Thursday, September 16th, 2010

Irish Times, September 16 2010

CAROL COULTER Legal Affairs Editor

LEGAL AID BOARD CONFERENCE: THE GOVERNMENT should foster and promote a professional mediation service and alter the perception of the courts as the first and only resort for dispute resolution, the Chief Justice has said.

Mr Justice John Murray told the 30th anniversary conference of the Legal Aid Board that this would not require major expenditure, and would reduce the overall cost of dispute resolution.

He said it was particularly appropriate in family law given that litigation can exacerbate the existing difficulties arising from a breakdown in family relationships.

“Given the State’s recognition of the family as a social unit of fundamental importance in society, it is essential that it ensures that there are systems and resources in place to address and resolve the serious issues to which family breakdowns so often give rise,” he said. “Mediation in particular is a vital tool in addressing family disputes, particularly where the welfare and future of children is at stake.”

He pointed to UK research showing the cost in legal aid fees of mediating family disputes was half that of litigating them. Given the pressure on Legal Aid Board and court resources, the need to encourage and invest in use of alternative dispute resolution (ADR) as a primary option for citizens where it can be effective has never been more pressing, he said.

Yet mediation and other forms of ADR remain on the margins of family law and civil law generally, and this would continue unless the State began to foster a culture of ADR with vigour and purpose.

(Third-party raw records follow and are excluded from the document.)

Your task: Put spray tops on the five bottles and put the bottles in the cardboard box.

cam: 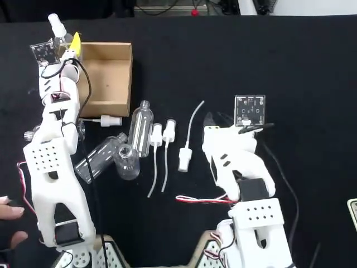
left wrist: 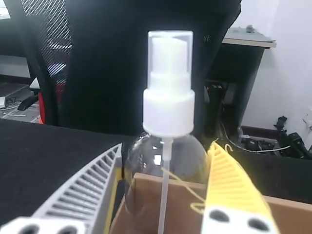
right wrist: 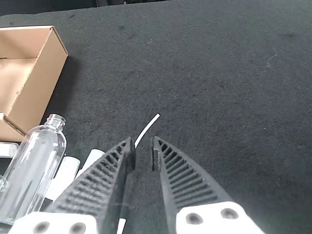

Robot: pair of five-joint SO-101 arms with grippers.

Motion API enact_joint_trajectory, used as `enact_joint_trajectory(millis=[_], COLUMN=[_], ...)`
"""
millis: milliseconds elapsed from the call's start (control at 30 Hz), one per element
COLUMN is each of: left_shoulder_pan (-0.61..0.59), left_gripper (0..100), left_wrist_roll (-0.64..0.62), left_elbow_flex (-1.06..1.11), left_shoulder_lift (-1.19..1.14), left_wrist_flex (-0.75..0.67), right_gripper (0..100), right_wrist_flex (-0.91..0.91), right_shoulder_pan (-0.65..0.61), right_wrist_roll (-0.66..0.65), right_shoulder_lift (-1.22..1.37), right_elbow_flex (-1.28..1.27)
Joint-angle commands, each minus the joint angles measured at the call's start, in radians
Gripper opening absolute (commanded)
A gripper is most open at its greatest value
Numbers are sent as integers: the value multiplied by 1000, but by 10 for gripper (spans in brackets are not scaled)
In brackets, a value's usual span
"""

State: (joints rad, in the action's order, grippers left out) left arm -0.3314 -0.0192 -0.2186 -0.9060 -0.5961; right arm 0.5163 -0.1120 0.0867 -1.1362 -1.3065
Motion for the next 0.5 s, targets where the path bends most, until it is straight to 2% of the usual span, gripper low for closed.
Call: enact_joint_trajectory(millis=[0, 200, 300, 467], left_shoulder_pan=[15, 16, 16, 15], left_gripper=[259, 269, 327, 378], left_wrist_roll=[-9, -11, -11, -23], left_elbow_flex=[-50, -50, -48, -45], left_shoulder_lift=[23, 23, 23, 64], left_wrist_flex=[-5, -5, -2, 138], right_gripper=[57, 57, 57, 57], right_wrist_flex=[-28, -28, -28, -28], right_shoulder_pan=[6, 6, 6, 6], right_wrist_roll=[0, 0, 0, 0], right_shoulder_lift=[-18, -18, -18, -18], right_elbow_flex=[18, 18, 18, 18])
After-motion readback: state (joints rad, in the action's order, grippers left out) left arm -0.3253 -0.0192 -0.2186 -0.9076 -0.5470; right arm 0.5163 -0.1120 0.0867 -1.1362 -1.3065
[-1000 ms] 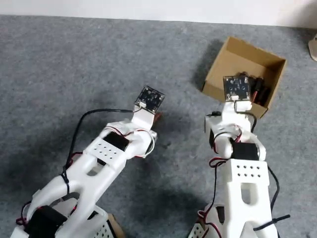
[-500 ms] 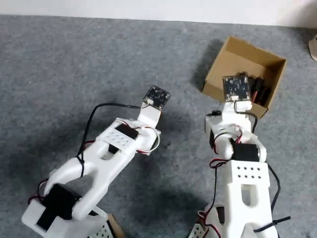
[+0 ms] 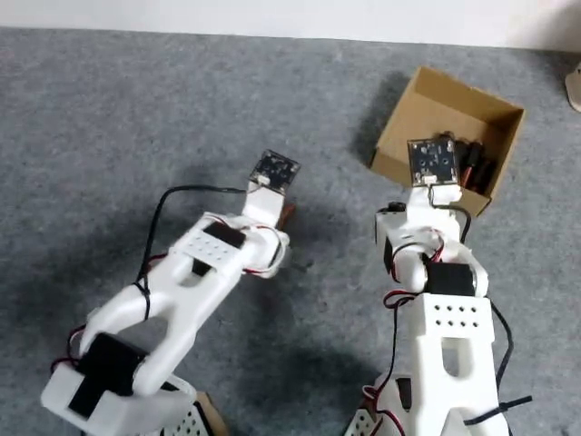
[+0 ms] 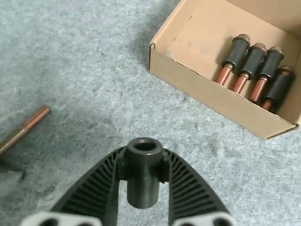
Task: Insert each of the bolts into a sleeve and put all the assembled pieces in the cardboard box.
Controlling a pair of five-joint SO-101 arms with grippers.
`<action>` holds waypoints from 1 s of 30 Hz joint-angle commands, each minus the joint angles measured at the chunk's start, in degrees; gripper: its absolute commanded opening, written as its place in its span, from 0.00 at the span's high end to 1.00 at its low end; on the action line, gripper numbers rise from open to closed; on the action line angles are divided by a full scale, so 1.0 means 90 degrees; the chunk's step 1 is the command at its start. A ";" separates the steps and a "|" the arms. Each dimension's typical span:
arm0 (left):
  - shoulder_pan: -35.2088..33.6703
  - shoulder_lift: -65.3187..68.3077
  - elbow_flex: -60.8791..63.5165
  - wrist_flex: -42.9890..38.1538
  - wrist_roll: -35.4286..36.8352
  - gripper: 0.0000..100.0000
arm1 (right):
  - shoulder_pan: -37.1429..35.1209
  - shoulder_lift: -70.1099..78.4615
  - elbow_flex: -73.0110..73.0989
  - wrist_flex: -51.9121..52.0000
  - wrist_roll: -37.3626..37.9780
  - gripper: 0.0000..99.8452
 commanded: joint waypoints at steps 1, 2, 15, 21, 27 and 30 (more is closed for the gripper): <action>-0.0005 0.0034 -0.0405 0.0625 -0.0088 0.61 | 0.0054 -0.0210 -0.0054 -0.0181 0.0098 1.00; -0.0015 0.0034 -0.0542 0.0850 -0.0088 0.61 | 0.0054 -0.0210 -0.0054 -0.0181 0.0098 1.00; -0.0523 0.0044 -0.0982 0.0674 0.0410 0.88 | 0.0054 -0.0210 -0.0054 -0.0181 0.0098 1.00; -0.0523 0.0044 -0.0952 0.0361 0.0742 0.98 | 0.0054 -0.0200 -0.0054 -0.0181 0.0098 1.00; -0.0484 0.0181 -0.0982 0.0371 0.0733 0.87 | 0.0054 -0.0190 -0.0044 -0.0181 0.0098 1.00; -0.0474 0.0542 -0.1050 0.0371 0.0293 0.79 | 0.0054 -0.0190 -0.0044 -0.0181 0.0098 1.00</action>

President McAleese also urged greater use of ADR to resolve legal issues in a more humane way.

Legal Aid Board chairwoman Anne Colley said the cost associated with providing legal aid could be more than offset by its prevention of further problems that imposed a heavier cost on society.

She pointed to research in other jurisdictions which showed the business case for legal aid. Research here and in other jurisdictions showed those with legal problems often reported adverse consequences including ill-health, stress-related problems, loss of income or employment, violence or damage to property, breakdown of relationships, or loss of one’s home.

Ministry of Justice economists in the UK estimated that, over a three-and-a-half-year period, unresolved law-related problems cost individuals and the public purse £13 billion (€15.6 billion).

Other UK research showed savings could range from £2.34 in the area of housing for every £1 spent on legal aid to £8.80 in the area of benefits.

“It is clear that failure to resolve the more serious problems in a speedy and equitable manner creates considerable adverse consequences both for the individuals involved, their families, their working and social lives and ultimately the State,” Ms Colley said.

In the future, she said, there would be a move in appropriate cases away from the adversarial court environment towards ADR.